> **Assignment**: Which lines in the data below contain the word "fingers"? Pull each of them out.

══════════════════════════════

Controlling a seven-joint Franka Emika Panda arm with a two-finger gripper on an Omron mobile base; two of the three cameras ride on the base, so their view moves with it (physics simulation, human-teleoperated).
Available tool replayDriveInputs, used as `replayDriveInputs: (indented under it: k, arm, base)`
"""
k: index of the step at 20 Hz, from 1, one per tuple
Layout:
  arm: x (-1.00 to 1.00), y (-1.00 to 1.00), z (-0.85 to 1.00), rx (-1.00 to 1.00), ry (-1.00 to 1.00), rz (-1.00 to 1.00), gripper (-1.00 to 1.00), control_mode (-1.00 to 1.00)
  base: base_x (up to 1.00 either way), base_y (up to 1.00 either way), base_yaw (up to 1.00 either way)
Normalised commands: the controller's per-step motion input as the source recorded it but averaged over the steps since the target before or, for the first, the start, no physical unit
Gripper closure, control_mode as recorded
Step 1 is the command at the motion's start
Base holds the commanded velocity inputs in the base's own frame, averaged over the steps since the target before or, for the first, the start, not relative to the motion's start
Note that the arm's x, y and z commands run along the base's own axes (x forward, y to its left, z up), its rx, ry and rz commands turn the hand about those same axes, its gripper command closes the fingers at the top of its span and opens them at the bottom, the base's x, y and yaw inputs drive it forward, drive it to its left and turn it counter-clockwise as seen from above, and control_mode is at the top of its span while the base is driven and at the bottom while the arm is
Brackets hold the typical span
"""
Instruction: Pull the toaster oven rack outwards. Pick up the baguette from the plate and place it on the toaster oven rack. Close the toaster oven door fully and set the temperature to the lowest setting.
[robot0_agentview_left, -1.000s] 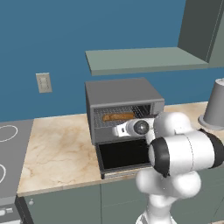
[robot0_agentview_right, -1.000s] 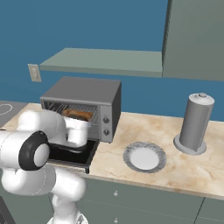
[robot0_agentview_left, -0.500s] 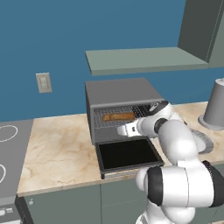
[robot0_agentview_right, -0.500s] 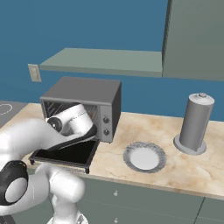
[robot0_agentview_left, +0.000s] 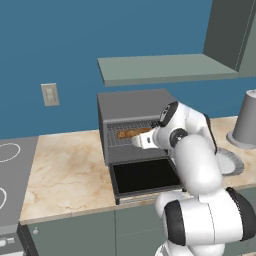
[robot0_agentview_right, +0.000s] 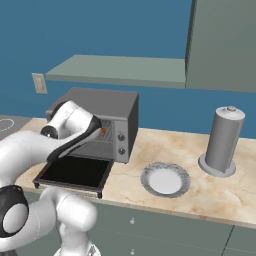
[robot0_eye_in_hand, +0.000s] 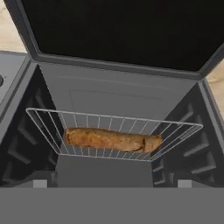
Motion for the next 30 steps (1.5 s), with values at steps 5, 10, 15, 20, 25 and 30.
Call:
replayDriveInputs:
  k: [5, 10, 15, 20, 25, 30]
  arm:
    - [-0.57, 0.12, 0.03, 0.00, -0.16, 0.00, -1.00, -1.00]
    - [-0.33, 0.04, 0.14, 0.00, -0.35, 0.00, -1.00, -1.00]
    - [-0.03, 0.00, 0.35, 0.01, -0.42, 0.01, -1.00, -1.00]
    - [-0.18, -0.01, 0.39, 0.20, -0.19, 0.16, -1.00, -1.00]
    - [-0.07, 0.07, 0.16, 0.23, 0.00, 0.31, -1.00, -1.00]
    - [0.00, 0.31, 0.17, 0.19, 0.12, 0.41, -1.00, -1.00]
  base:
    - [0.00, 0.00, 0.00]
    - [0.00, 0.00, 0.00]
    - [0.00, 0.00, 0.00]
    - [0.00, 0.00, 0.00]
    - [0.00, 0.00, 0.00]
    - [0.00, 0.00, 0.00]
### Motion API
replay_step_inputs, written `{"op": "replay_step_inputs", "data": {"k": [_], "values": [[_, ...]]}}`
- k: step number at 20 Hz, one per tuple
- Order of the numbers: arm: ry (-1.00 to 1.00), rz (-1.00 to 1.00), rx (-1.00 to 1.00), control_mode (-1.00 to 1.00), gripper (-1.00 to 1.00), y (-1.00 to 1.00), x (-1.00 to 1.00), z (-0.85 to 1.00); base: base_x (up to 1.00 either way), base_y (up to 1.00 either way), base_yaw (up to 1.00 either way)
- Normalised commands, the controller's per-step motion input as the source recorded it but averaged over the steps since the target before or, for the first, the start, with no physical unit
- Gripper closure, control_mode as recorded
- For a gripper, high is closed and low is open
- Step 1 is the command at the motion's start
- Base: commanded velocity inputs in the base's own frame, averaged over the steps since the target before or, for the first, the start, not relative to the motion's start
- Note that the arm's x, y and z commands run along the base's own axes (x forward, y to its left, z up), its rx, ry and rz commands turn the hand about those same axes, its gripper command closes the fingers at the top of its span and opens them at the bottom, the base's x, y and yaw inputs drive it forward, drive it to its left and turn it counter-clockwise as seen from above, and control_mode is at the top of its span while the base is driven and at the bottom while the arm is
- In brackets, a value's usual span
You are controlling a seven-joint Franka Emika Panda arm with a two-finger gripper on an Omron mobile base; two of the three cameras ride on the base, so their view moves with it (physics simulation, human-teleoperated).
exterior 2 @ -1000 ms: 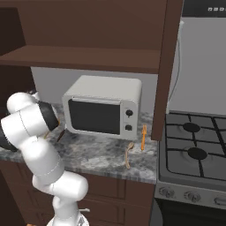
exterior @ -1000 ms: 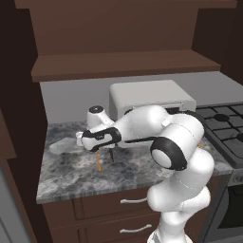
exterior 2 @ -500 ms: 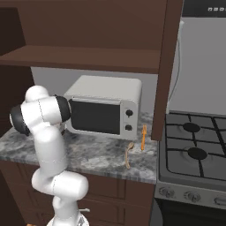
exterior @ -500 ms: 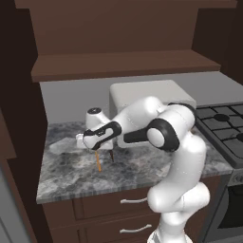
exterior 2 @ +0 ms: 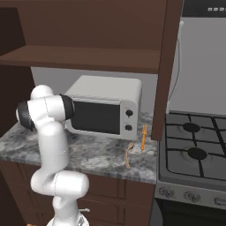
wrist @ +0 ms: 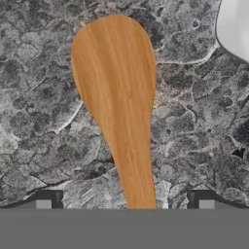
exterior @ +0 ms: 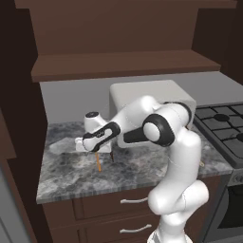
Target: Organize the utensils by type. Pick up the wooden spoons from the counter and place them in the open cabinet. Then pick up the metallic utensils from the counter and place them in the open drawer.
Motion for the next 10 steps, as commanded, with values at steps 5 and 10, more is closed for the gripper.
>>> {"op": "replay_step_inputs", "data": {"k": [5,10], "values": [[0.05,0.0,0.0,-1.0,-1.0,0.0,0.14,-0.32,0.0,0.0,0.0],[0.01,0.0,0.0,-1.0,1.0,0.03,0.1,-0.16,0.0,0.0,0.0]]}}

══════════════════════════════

> **Output for this exercise**:
Note that the arm's x, y and z commands run along the base's own axes (x forward, y to its left, z up), its rx, ry and rz commands turn the hand about those same axes, its gripper command closes the fingers at the top of its span and opens them at the bottom, the base's x, y and yaw inputs drive it forward, drive it to its left and turn it counter-clockwise as seen from above, and control_mode is at the top of its span while the base is driven and at the bottom while the arm is
- Note that the arm's x, y and z commands run along the base's own axes (x forward, y to its left, z up), its rx, ry and rz commands turn the hand about those same axes, its gripper command closes the fingers at the top of its span and opens them at the bottom, the base's x, y and yaw inputs drive it forward, drive it to its left and turn it counter-clockwise as seen from above, and control_mode is at the top of its span while the base is driven and at the bottom while the arm is

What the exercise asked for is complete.